2. Develop and test your services quickly
Continuous development of new services and products is one of the main conditions for survival in e-commerce.
Retailers regularly improve UIs, personal accounts, mobile apps and loyalty programmes, and experiment with designs. Test databases can be hundreds of terabytes in size, and deploying and shutting down dozens or hundreds of virtual machines has to be done in a matter of hours. Therefore, powerful resources are required.
All these tasks can be perfectly solved using a public cloud. It's also easy to select isolated test environments there for third-party access and for various pilot projects (for example, testing new applications and information security tools or upgrading system software).
Nisa Retail case study
UK-based platform Nisa Retail, a provider of automated services to small retailers, has chosen a cloud-based platform to build its software products.
Doing so allowed company developers to easily manage dozens of independent debugging environments and test different approaches to data storage. As a result, the release times were reduced by 3 - 4 months.
With the help of the G-Core Labs public cloud, retailers can reduce costs and time needed to introduce new services many times over. The required capacities can be deployed in a few minutes, and just as quickly turned off at the end of testing. The pay-as-you-go model means you only pay for the actual cloud usage time.
3. AI and big data services for analysing customer behaviour and forecasting demand
With access to a variety of consumer information, large retailers use AI systems to attract and retain customers. These systems analyse data about purchases and product views, then present customers with customised offers, personalised discounts, and recommendations.
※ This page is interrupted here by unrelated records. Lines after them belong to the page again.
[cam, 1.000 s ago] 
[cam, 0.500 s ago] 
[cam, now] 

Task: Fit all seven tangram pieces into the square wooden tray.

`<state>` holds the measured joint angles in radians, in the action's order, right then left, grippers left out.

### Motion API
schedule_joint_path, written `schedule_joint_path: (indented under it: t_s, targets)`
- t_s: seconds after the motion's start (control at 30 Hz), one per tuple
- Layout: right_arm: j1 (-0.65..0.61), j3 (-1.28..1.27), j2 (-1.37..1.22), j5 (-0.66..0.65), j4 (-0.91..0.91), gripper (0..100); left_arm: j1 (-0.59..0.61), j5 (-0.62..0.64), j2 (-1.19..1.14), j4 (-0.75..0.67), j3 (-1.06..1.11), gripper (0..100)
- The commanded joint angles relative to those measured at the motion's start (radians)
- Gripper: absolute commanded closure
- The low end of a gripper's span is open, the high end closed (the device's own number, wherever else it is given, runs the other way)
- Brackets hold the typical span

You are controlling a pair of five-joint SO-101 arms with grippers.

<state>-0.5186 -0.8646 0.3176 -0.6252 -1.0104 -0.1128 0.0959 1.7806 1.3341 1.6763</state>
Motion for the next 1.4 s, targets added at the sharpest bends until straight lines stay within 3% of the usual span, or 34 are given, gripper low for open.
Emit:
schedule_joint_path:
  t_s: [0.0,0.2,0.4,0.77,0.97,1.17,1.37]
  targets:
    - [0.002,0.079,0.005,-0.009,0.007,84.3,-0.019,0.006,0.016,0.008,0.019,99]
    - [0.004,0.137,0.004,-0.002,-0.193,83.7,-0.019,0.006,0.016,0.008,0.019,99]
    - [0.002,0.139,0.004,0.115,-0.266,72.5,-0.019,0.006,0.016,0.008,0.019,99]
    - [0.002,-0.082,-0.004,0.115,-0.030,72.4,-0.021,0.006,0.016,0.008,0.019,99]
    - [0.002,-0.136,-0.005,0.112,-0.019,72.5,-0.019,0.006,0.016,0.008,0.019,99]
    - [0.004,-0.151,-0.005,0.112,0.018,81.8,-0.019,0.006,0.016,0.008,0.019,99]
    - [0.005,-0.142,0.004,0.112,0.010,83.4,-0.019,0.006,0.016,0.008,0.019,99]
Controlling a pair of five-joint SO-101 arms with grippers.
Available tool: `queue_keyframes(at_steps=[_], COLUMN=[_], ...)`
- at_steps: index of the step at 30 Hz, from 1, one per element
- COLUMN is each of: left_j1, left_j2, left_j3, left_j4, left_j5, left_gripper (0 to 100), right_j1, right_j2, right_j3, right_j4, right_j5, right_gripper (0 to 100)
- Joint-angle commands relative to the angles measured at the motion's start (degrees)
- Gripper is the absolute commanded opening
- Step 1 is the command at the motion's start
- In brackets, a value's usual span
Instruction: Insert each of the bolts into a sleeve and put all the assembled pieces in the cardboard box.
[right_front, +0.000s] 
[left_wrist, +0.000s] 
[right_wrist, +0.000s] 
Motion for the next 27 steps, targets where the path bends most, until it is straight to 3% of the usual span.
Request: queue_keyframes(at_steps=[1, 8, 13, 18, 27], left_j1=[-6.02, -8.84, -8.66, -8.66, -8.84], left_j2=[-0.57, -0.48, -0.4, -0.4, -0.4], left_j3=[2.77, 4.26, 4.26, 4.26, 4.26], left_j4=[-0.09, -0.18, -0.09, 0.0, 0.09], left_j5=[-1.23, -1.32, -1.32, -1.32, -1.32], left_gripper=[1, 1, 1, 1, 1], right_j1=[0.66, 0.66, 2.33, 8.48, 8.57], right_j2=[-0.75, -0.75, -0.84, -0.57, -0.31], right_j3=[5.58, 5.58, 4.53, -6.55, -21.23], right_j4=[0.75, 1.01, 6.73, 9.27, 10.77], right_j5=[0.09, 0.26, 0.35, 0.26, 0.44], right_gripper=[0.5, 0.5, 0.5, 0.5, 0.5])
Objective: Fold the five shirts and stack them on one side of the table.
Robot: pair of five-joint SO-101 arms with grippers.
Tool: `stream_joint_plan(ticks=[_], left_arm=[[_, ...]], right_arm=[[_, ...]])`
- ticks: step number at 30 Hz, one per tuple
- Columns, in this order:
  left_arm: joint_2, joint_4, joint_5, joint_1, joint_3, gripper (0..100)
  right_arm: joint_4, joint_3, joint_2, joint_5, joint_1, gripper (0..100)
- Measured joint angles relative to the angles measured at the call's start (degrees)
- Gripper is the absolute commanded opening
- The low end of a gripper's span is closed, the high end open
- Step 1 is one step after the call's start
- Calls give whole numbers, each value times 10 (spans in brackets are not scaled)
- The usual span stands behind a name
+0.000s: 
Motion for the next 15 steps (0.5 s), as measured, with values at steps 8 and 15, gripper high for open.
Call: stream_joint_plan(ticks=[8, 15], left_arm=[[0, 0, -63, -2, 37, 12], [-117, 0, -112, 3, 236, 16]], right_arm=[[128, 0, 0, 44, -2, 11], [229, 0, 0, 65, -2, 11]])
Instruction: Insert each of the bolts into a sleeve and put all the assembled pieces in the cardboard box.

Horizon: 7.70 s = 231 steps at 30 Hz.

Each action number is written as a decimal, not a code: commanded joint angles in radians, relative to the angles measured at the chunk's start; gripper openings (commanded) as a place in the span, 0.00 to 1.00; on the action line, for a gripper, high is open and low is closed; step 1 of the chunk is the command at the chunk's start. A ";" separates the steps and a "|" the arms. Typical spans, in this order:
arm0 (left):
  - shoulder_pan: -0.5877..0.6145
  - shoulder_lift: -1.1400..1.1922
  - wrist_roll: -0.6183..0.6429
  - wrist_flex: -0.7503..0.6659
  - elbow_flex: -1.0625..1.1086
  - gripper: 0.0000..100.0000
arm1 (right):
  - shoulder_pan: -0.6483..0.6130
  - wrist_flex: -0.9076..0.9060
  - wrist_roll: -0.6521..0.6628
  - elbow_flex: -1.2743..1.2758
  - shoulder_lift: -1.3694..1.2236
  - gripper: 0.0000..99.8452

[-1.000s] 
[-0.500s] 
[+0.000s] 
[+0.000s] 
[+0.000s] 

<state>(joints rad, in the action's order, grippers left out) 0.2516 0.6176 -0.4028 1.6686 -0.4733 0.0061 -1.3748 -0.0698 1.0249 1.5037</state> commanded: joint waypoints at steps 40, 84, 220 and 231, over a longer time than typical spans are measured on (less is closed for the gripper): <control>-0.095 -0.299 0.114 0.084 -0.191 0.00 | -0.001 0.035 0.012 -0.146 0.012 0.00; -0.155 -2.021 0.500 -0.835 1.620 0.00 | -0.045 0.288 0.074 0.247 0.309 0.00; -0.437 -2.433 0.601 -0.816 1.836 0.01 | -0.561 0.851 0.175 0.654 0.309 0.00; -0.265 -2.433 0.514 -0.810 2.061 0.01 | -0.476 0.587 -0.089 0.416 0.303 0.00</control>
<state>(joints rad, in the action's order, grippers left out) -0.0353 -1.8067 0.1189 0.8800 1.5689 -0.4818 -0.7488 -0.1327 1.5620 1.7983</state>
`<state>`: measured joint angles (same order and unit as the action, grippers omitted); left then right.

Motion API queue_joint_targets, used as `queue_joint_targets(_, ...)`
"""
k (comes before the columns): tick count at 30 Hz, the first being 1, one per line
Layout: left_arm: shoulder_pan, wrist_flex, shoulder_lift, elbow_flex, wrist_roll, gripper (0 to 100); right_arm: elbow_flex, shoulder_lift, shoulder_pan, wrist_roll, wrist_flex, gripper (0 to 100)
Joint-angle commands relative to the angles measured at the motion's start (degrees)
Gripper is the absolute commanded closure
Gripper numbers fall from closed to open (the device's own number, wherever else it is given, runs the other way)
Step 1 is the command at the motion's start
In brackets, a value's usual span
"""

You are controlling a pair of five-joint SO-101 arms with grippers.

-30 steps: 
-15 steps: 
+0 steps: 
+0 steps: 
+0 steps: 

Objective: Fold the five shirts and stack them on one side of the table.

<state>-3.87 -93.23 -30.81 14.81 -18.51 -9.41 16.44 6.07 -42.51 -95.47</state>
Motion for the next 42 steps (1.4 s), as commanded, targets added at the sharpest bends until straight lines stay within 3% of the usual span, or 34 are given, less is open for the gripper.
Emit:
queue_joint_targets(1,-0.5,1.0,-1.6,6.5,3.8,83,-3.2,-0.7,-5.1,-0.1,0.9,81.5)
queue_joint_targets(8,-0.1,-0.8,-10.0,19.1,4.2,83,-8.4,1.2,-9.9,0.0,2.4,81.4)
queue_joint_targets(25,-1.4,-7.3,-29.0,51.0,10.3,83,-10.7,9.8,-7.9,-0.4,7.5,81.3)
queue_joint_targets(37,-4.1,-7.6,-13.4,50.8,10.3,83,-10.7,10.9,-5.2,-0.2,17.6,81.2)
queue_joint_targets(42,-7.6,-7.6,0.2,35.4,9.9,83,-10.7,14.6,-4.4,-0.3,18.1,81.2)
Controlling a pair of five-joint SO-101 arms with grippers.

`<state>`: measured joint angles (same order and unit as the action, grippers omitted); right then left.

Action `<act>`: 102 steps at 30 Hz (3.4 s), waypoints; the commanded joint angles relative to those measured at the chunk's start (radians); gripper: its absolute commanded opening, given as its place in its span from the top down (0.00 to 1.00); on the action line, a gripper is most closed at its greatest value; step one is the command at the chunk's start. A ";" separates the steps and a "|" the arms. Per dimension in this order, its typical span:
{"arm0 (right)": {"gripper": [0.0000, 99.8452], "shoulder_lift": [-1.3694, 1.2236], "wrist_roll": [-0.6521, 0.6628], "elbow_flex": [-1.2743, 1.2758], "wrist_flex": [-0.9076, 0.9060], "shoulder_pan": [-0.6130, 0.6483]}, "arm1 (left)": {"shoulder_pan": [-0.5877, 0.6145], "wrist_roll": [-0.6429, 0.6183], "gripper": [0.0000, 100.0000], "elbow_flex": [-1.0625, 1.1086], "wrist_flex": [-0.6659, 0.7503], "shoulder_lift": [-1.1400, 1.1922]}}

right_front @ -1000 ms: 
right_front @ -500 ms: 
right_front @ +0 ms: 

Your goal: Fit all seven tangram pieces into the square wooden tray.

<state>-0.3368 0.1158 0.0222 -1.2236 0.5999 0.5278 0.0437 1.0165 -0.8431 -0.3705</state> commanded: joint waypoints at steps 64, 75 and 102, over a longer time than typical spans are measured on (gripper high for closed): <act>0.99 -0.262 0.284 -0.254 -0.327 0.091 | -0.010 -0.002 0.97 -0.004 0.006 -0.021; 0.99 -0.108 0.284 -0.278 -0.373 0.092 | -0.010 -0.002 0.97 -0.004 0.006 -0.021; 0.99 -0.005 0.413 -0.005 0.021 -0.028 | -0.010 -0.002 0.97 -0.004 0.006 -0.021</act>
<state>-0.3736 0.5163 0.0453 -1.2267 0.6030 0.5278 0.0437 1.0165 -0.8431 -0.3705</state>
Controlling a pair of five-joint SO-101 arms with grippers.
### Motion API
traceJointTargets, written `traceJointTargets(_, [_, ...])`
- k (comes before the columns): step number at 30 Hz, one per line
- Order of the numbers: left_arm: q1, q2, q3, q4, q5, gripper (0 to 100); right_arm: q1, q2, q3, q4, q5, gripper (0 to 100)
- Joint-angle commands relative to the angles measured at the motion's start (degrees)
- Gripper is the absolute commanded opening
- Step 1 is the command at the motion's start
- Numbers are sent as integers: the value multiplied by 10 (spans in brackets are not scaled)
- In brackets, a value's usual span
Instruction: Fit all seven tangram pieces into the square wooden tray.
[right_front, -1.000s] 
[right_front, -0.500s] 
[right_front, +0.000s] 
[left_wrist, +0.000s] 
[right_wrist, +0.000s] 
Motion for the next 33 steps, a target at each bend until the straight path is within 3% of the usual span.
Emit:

Big data can be also used for:
- dynamic pricing;
- creating loyalty programmes;
- forecasting demand;
- optimising warehouse stocks;
- staff management.
In any case, the amount of data processed is usually huge, and the number of customers and transactions reaches millions. Information is collected from hundreds and thousands of outlets, and therefore requires serious capacities to quickly work with incoming data.
Classic IT infrastructure doesn't always provide such capacities. The required processing speed can be reached by placing databases and analytical platforms in the cloud.
Amazon case study
Amazon uses the cloud to make price changes in minutes and immediately update them on the site. Offline chains, on the other hand, usually need several days for the same process.
Macy's case study
Macy's is a US chain with 800 stores, selling more than 70 million items. The company uses data to form an assortment and price list in each individual outlet, and it does so in real time. On top of that, Macy's uses analytics to create personalised offers. For example, the number of variations of one advertising mailing campaign can reach 500,000.
Ally Fashion case study
Australian youth clothing brand Ally Fashion moved its demand-tracking analytics platform to the cloud when their classic infrastructure could no longer cope with massive amounts of data. Currently, in each Ally Fashion store, there are up to 5,000 products used to create about 300 looks. 50 of them are updated every week based on real-time analysis of demand and customer behaviour in specific locations.
Services offered by cloud providers on the PaaS model can be the basis for the development of such analytical systems.
The G-Core Labs AI platform makes full-cycle machine learning and collaboration on models possible. It has access to a catalogue of ready-made templates, which allows users to speed up and reduce the cost of the machine learning process.
The AI platform integrates the best data acquisition and processing tools, such as Kafka, Storm, Spark, PySpark, PostgreSQL, MS SQL, Oracle, MongoDB, as well as machine learning tools (TensorFlow, TensorRT, OpenVINO, Keras, fast.ai, PyТorch, BigDL).